Immigration scandal expected to spread beyond Windrush group

According to The Guardian newspaper, immigration charities and deputies reported that countless new cases reported this week from individuals from countries like Kenya, Cyprus and Canada. An increasing number of cases of Home Office mistreatment for citizens of other countries are emerging. Indicating that the problem is likely spread beyond the Windrush group.

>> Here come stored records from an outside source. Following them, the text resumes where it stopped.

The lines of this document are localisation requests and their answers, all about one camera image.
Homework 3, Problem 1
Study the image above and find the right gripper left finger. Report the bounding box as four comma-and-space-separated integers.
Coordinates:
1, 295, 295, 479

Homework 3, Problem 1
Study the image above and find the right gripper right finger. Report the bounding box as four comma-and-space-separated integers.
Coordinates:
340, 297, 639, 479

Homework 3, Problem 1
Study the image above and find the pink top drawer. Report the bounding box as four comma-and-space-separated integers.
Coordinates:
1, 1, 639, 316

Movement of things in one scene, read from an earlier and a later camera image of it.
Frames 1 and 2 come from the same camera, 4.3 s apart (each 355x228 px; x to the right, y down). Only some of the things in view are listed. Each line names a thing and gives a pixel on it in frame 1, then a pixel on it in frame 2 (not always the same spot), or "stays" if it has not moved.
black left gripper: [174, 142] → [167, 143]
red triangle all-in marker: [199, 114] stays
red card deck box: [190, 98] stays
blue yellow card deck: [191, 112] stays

Margaret O’Brien, 69, who moved to the United Kingdom from Canada in 1971, described the two-year struggle to persuade the Home Office to believe she was in the UK. She is threat with removal to Canada, where she has no surviving relatives; her disability benefits were suspended, leaving her impoverished.
 
Another Canadian, Mary-Ann Astbury, who lives in the United Kingdom 47 years ago, received an apology from the Home Office after she was informed that she could not renew her passport. Astbury told the British press she had moved from Canada to her foster parents in 1971. Home Office officials said they had been in contact with her to discuss her options for naturalization as a British citizen. According to experts at the Oxford Immigration Center, the Migration Observatory, which estimated that up to 57,000 Commonwealth-born British long-term residents have never formalized their status in the UK, said problems have extended beyond the narrow group of Windrush . The center estimates that there are about 15,000 Jamaicans and 13,000 Indians find themselves in the same situation.